Although most people prefer to do ingress(1) and egress(2) filtering
on their routers in order to filter incoming and outgoing traffic, i'm
interested in putting together a complete list of rules for detecting
private and 'suspicous' source IP addresses.
In the SANS document "Help Defeat Denial of Service Attacks:
Step-by-Step" (3), they list the following networks:
0.0.0.0/8 - Historical Broadcast
10.0.0.0/8 - RFC 1918 Private Network
127.0.0.0/8 - Loopback
169.254.0.0/16 - Link Local Networks
172.16.0.0/12 - RFC 1918 Private Network
192.0.2.0/24 - TEST-NET
192.168.0.0/16 - RFC 1918 Private Network
224.0.0.0/4 - Class D Multicast
240.0.0.0/5 - Class E Reserved
248.0.0.0/5 - Unallocated
255.255.255.255/32 - Broadcast
However; the IANA IPv4 address space list (4) lists these
networks in addition to those above as 'special' IP blocks;
1.0.0.0/8 - IANA reserved
2.0.0.0/8 - IANA reserved
5.0.0.0/8 - IANA reserved
7.0.0.0/8 - IANA reserved
14.0.0.0/8 - IANA - Public data network (?)

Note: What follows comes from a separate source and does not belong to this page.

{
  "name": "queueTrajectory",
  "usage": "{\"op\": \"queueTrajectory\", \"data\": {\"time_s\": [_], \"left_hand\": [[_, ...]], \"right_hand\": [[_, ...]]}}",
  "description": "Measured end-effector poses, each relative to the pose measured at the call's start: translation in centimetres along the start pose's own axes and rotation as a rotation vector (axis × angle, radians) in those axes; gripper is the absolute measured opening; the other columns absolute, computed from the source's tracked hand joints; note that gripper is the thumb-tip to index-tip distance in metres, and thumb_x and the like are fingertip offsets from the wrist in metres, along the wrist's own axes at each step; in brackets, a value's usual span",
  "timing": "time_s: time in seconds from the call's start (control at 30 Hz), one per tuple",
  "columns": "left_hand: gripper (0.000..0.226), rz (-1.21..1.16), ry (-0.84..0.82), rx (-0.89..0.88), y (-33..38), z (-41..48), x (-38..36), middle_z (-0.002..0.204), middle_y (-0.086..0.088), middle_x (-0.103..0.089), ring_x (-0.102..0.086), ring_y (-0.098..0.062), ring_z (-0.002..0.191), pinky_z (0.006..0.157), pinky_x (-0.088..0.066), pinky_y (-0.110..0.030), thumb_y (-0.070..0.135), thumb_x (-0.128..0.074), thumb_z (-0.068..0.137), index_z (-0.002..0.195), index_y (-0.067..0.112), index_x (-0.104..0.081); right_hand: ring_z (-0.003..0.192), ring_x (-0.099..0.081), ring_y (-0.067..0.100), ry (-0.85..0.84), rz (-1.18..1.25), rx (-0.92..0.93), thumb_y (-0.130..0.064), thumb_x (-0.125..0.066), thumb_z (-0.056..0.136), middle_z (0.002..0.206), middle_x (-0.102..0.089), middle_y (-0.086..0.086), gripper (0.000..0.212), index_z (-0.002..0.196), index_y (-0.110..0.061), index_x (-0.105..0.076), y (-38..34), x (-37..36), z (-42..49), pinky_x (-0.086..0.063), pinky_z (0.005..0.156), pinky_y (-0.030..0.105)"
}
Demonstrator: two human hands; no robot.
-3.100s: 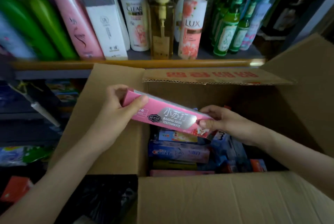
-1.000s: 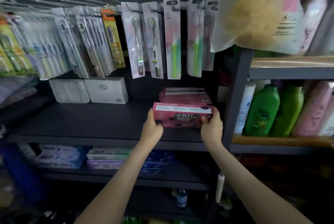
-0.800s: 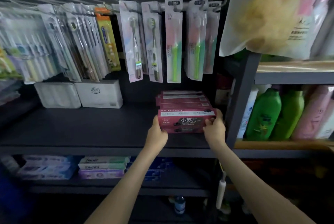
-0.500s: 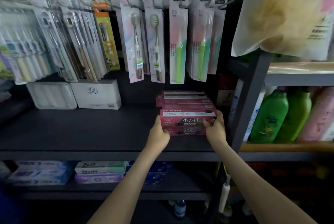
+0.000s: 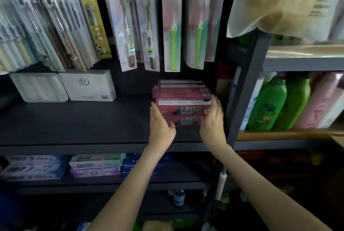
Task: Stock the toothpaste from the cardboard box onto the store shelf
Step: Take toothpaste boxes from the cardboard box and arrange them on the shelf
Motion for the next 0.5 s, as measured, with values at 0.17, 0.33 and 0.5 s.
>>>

23.0.0.0/8 - IANA reserved
24.0.0.0/8 - IANA cable block
27.0.0.0/8 - IANA reserved
31.0.0.0/8 - IANA reserved
37.0.0.0/8 - IANA reserved
39.0.0.0/8 - IANA reserved
41.0.0.0/8 - IANA reserved
42.0.0.0/8 - IANA reserved
58.0.0.0/8 - IANA reserved
59.0.0.0/8 - IANA reserved
60.0.0.0/8 - IANA reserved
65-95.0.0.0/8 - IANA reserved
96-126.0.0.0/8 - IANA reserved
197.0.0.0/8 - IANA reserved
217.0.0.0/8 - IANA reserved
218-223.0.0.0/8 - IANA reserved
240-255.0.0.0/8 - IANA reserved
Now for some questions (which relate to ingress/egress filtering,
as well as the SNORT rules i'm interested in setting up...)
1. Can i filter away all these IP addresses in my border routers, since
they are (probably) not being used (at the moment?). Or are some of
these legitimately in use on the Internet today?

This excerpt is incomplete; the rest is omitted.